**Task to carry out**: Exclude the pictures and reproduce the remaining data exactly as written.
:::::
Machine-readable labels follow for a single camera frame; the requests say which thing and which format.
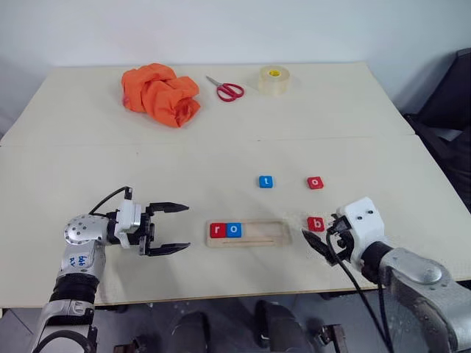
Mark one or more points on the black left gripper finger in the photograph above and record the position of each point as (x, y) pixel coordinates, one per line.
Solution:
(169, 249)
(169, 207)

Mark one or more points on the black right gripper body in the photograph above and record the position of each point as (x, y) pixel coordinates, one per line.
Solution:
(340, 235)

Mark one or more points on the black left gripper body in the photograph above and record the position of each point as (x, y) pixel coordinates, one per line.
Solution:
(146, 229)

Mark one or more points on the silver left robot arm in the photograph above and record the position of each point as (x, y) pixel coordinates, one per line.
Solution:
(79, 253)

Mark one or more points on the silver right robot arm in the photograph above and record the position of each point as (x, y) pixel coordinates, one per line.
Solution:
(419, 290)

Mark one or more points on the red letter block b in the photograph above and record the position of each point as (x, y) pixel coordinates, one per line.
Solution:
(316, 224)

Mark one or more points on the red letter block r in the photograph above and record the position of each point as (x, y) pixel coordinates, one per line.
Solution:
(217, 230)

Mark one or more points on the red letter block o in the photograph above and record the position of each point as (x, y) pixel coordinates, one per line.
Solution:
(315, 182)

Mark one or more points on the wooden letter tray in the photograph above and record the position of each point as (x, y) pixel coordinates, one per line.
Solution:
(248, 234)

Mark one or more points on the blue letter block o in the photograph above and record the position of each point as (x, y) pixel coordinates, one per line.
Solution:
(234, 229)

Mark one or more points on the blue letter block t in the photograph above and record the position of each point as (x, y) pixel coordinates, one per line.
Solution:
(266, 181)

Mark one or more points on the dark rounded shape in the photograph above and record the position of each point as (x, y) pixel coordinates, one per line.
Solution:
(191, 332)

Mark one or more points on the crumpled orange cloth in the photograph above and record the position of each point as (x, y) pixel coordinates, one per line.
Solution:
(158, 93)

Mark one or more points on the black chair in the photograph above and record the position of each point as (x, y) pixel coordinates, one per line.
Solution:
(441, 121)

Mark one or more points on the clear packing tape roll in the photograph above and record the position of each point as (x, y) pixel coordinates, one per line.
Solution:
(274, 81)

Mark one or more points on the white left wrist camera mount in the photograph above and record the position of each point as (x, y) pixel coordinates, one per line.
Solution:
(129, 220)

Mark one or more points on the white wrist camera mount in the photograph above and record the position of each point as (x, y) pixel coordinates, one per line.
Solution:
(129, 220)
(364, 224)

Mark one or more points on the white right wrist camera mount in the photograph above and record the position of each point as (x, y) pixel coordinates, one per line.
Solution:
(364, 224)

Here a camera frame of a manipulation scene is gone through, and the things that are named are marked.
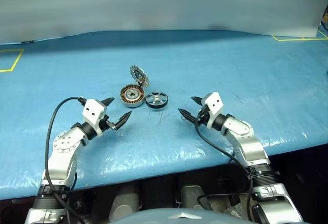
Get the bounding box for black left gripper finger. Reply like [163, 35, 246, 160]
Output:
[100, 97, 115, 107]
[112, 110, 132, 131]

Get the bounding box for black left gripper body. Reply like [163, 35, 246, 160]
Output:
[98, 115, 116, 132]

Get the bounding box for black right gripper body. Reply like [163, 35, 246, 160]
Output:
[196, 105, 210, 125]

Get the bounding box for silver motor housing copper windings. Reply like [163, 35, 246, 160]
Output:
[119, 83, 146, 108]

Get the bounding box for black rotor ring silver spokes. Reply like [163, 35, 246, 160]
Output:
[145, 91, 169, 110]

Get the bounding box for silver toothed motor cover plate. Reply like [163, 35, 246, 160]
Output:
[129, 65, 150, 88]

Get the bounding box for blue plastic table cover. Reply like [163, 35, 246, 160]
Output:
[0, 30, 328, 200]

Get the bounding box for grey rounded cylinder shape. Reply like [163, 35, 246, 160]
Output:
[180, 185, 213, 211]
[109, 182, 140, 222]

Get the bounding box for white backdrop sheet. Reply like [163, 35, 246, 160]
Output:
[0, 0, 328, 44]

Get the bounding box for grey-blue rounded robot body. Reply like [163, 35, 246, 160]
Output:
[110, 207, 247, 224]

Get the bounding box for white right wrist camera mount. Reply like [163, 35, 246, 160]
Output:
[200, 92, 223, 130]

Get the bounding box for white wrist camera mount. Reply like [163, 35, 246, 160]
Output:
[200, 92, 223, 130]
[81, 99, 108, 134]

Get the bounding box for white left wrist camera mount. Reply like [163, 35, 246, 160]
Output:
[81, 99, 108, 134]

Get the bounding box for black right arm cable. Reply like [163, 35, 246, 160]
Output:
[194, 116, 257, 224]

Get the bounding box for black cable under table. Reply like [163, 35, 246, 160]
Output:
[197, 192, 241, 211]

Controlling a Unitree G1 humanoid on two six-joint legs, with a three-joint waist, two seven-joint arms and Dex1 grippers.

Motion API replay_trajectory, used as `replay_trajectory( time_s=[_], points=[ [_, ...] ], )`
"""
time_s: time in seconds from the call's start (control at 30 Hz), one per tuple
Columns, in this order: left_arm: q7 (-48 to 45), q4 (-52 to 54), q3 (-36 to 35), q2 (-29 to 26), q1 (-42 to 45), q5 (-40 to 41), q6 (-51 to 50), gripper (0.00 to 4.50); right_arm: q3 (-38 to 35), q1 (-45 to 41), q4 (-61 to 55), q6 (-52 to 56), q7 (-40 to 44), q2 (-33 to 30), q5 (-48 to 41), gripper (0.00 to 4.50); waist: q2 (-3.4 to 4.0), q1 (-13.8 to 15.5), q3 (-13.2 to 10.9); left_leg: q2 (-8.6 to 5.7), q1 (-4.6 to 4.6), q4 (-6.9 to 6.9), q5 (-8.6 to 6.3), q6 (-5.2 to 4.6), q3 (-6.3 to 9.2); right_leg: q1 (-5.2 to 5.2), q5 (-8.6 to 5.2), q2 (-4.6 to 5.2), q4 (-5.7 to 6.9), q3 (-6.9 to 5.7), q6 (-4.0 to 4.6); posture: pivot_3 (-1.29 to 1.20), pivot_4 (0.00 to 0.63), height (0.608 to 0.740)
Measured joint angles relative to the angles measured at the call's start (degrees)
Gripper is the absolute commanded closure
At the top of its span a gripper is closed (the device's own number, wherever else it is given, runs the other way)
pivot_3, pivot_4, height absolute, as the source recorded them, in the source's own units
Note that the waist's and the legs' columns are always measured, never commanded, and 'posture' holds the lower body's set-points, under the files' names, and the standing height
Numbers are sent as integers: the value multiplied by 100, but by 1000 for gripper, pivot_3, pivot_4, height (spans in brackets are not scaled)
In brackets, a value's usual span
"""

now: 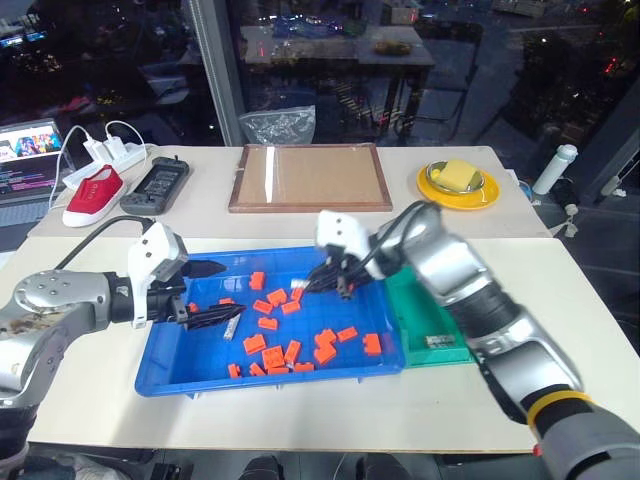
:::::
**Response**:
Machine-readable labels follow for a single camera frame; the requests say which thing and which format.
Mark one or more points on the black left gripper finger in the photograph above and record the position of each point as (x, y) pixel coordinates, one per line.
Solution:
(169, 249)
(169, 207)

Mark one or more points on the black right gripper body in the photograph above and record the position of each point as (x, y) pixel coordinates, one per line.
Solution:
(340, 235)

Mark one or more points on the black left gripper body in the photograph above and record the position of each point as (x, y) pixel coordinates, one per line.
Solution:
(146, 229)

Mark one or more points on the silver left robot arm in the photograph above and record the position of each point as (x, y) pixel coordinates, one per line.
Solution:
(79, 253)

Mark one or more points on the silver right robot arm in the photograph above and record the position of each point as (x, y) pixel coordinates, one per line.
Solution:
(419, 290)

Mark one or more points on the red letter block b in the photograph above and record the position of each point as (x, y) pixel coordinates, one per line.
Solution:
(316, 224)

Mark one or more points on the red letter block r in the photograph above and record the position of each point as (x, y) pixel coordinates, one per line.
Solution:
(217, 230)

Mark one or more points on the red letter block o in the photograph above and record the position of each point as (x, y) pixel coordinates, one per line.
Solution:
(315, 182)

Mark one or more points on the wooden letter tray in the photograph above and record the position of each point as (x, y) pixel coordinates, one per line.
Solution:
(248, 234)

Mark one or more points on the blue letter block o in the photograph above and record the position of each point as (x, y) pixel coordinates, one per line.
Solution:
(234, 229)

Mark one or more points on the blue letter block t in the photograph above and record the position of each point as (x, y) pixel coordinates, one per line.
Solution:
(266, 181)

Mark one or more points on the dark rounded shape in the photograph above and record the position of each point as (x, y) pixel coordinates, one per line.
Solution:
(191, 332)

Mark one or more points on the crumpled orange cloth in the photograph above and record the position of each point as (x, y) pixel coordinates, one per line.
Solution:
(158, 93)

Mark one or more points on the black chair in the photograph above and record the position of each point as (x, y) pixel coordinates, one per line.
Solution:
(441, 121)

Mark one or more points on the clear packing tape roll in the photograph above and record the position of each point as (x, y) pixel coordinates, one per line.
Solution:
(274, 81)

Mark one or more points on the white left wrist camera mount in the photograph above and record the position of each point as (x, y) pixel coordinates, one per line.
Solution:
(129, 220)

Mark one or more points on the white wrist camera mount in the photograph above and record the position of each point as (x, y) pixel coordinates, one per line.
Solution:
(129, 220)
(364, 224)

Mark one or more points on the white right wrist camera mount in the photograph above and record the position of each point as (x, y) pixel coordinates, one per line.
Solution:
(364, 224)

Here a camera frame of a manipulation scene is gone through, and the things that are named are marked.
Get the bounding box for black left gripper finger. Reply like [163, 35, 246, 160]
Output:
[100, 97, 115, 107]
[112, 110, 132, 131]

Get the bounding box for black left gripper body. Reply like [163, 35, 246, 160]
Output:
[98, 115, 116, 132]

Get the bounding box for black right gripper body. Reply like [163, 35, 246, 160]
Output:
[196, 105, 210, 125]

Get the bounding box for silver motor housing copper windings. Reply like [163, 35, 246, 160]
Output:
[119, 83, 146, 108]

Get the bounding box for black rotor ring silver spokes. Reply like [163, 35, 246, 160]
Output:
[145, 91, 169, 110]

Get the bounding box for silver toothed motor cover plate. Reply like [163, 35, 246, 160]
Output:
[129, 65, 150, 88]

Get the bounding box for blue plastic table cover. Reply like [163, 35, 246, 160]
Output:
[0, 30, 328, 200]

Get the bounding box for grey rounded cylinder shape. Reply like [163, 35, 246, 160]
Output:
[180, 185, 213, 211]
[109, 182, 140, 222]

Get the bounding box for white backdrop sheet. Reply like [163, 35, 246, 160]
Output:
[0, 0, 328, 44]

Get the bounding box for grey-blue rounded robot body. Reply like [163, 35, 246, 160]
Output:
[110, 207, 247, 224]

Get the bounding box for white right wrist camera mount. Reply like [163, 35, 246, 160]
Output:
[200, 92, 223, 130]

Get the bounding box for white wrist camera mount. Reply like [163, 35, 246, 160]
Output:
[200, 92, 223, 130]
[81, 99, 108, 134]

Get the bounding box for white left wrist camera mount. Reply like [163, 35, 246, 160]
Output:
[81, 99, 108, 134]

Get the bounding box for black right arm cable. Reply like [163, 35, 246, 160]
Output:
[194, 116, 257, 224]

Get the bounding box for black cable under table. Reply like [163, 35, 246, 160]
Output:
[197, 192, 241, 211]

Controlling a Unitree G1 humanoid on two six-joint legs, with a three-joint waist, two seven-joint arms and Dex1 grippers.

Motion API replay_trajectory, used as `replay_trajectory( time_s=[_], points=[ [_, ...] ], )`
"""
time_s: time in seconds from the call's start (control at 30 Hz), one per tuple
Columns, in this order: left_arm: q7 (-48 to 45), q4 (-52 to 54), q3 (-36 to 35), q2 (-29 to 26), q1 (-42 to 45), q5 (-40 to 41), q6 (-51 to 50), gripper (0.00 to 4.50); right_arm: q3 (-38 to 35), q1 (-45 to 41), q4 (-61 to 55), q6 (-52 to 56), q7 (-40 to 44), q2 (-33 to 30), q5 (-48 to 41), gripper (0.00 to 4.50); waist: q2 (-3.4 to 4.0), q1 (-13.8 to 15.5), q3 (-13.2 to 10.9); left_leg: q2 (-8.6 to 5.7), q1 (-4.6 to 4.6), q4 (-6.9 to 6.9), q5 (-8.6 to 6.3), q6 (-5.2 to 4.6), q3 (-6.3 to 9.2); right_leg: q1 (-5.2 to 5.2), q5 (-8.6 to 5.2), q2 (-4.6 to 5.2), q4 (-5.7 to 6.9), q3 (-6.9 to 5.7), q6 (-4.0 to 4.6); posture: pivot_3 (-1.29 to 1.20), pivot_4 (0.00 to 0.63), height (0.608 to 0.740)
Measured joint angles relative to the angles measured at the call's start (degrees)
Gripper is the absolute commanded closure
At the top of its span a gripper is closed (the device's own number, wherever else it is given, runs the other way)
pivot_3, pivot_4, height absolute, as the source recorded them, in the source's own units
Note that the waist's and the legs' columns are always measured, never commanded, and 'posture' holds the lower body's set-points, under the files' names, and the standing height
Numbers are sent as integers: the value multiplied by 100, but by 1000 for gripper, pivot_3, pivot_4, height (spans in brackets are not scaled)
In brackets, a value's usual span
"""

now: 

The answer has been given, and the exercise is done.